A national tele mental health programme will be launched to provide better access to quality mental health counselling, Finance Minister Nirmala Sitharaman announced in the budget.
This will include a network of 23 tele-mental health centres of excellence (CoEs), with Bengaluru’s Nimhans being the nodal centre and International Institute of Information Technology-Bangalore (IIIT-B) providing technology support.
Since March 28, 2020, (four days after the first 21-day national lockdown was imposed), Nimhans has provided more than six lakh tele mental health consultations on its toll free number 080-46110007.
e-Manas
The Karnataka Mental Healthcare Management System or e-Manas, which is being used in the state, will eventually be used in these 23 CoEs too.
It maintains medical records, advanced directives and details of nominated representatives of patients, apart from a registry of mental health facilities and professionals and is linked to the mental health review board to address grievances.
Nimhans director Dr Prathima Murthy said, “As a nodal centre, we will be working with all the 23 CoEs. These are 23 departments of psychiatry which the union government has recognised as CoEs.

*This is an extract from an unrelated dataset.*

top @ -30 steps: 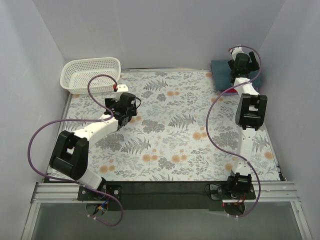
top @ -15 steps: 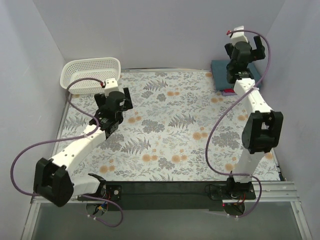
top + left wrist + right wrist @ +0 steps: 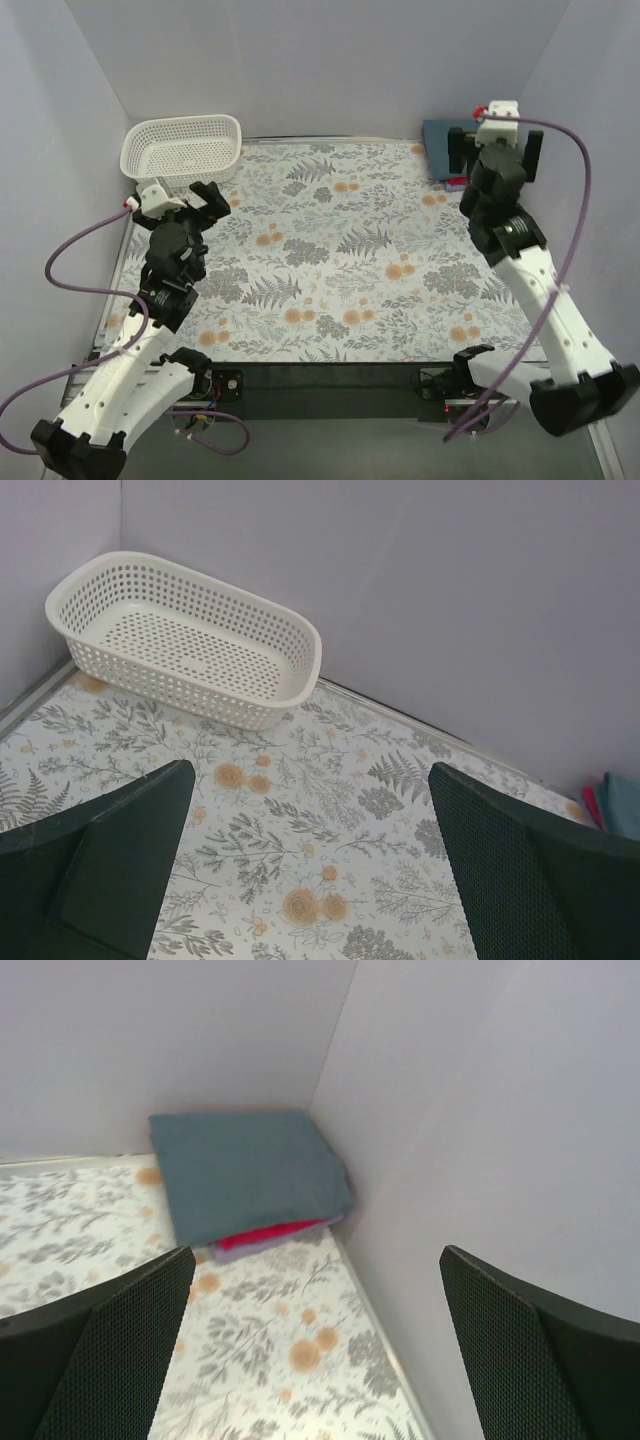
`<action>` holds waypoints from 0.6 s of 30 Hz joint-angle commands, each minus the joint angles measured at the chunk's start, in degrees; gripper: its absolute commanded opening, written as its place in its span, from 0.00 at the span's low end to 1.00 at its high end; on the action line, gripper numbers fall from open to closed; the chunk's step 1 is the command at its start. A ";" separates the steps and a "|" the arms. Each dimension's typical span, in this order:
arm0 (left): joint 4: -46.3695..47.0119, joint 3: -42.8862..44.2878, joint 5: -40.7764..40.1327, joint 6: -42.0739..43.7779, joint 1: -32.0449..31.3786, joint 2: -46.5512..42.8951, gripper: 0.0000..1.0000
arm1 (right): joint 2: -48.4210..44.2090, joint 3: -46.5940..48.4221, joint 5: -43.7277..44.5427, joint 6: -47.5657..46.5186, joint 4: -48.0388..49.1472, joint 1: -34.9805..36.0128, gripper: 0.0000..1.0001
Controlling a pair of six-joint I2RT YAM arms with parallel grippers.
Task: Fold and stack the t-shirts
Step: Neatly place the folded tshirt to the corner
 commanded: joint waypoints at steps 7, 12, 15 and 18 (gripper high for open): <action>-3.92 -5.81 -1.09 -4.12 0.28 -13.53 0.98 | -30.14 -15.84 -16.08 16.93 -10.53 -0.32 0.98; -8.42 -8.53 0.58 -5.36 0.19 -21.01 0.98 | -41.74 -22.79 -15.74 16.93 -13.08 -0.23 0.98; -8.69 -12.75 3.91 -4.22 0.19 -26.46 0.98 | -47.11 -28.85 -14.16 16.75 -13.87 -0.32 0.98; -8.43 -17.32 6.02 -3.96 0.19 -30.59 0.98 | -50.36 -33.78 -12.31 16.93 -14.75 -0.32 0.98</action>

They will form the resource pool to train counsellors, for each state to run the 24/7 helpline.”
They will monitor them, identify sites for the helpline and will also do operational research to see how well it’s working and what changes are needed in the rollout of this programme.
Counsellors will identify people with severe problems and emergency cases who immediately need to be referred to a specialised centre.
The CoE specialist will attend to calls that need immediate attention and advise patients on where to go.
The idea is that a state-dedicated helpline should be able to cater to queries in the official language exclusive to that state.
“Since we are a diverse country and the social contexts are different, these 23 CoEs are needed for building the local core capacity,” Prathima
said.
Nimhans’ role is to conceptualise the programme, develop the training content, train the counsellors of CoEs and monitor the programme.
In 13 languages
Nimhans associate professor at the Centre for Psychosocial Support in Disaster Management Dr Jayakumar C told DH that the toll free number finds a mention in the health ministry’s website, the CoWIN portal and the counselling is available in 13 languages.
More than 650 doctors, psychologists, psychiatrists, social workers, counsellors and psychiatric nurses working in government hospitals across India (25 from Nimhans) are involved in the helpline.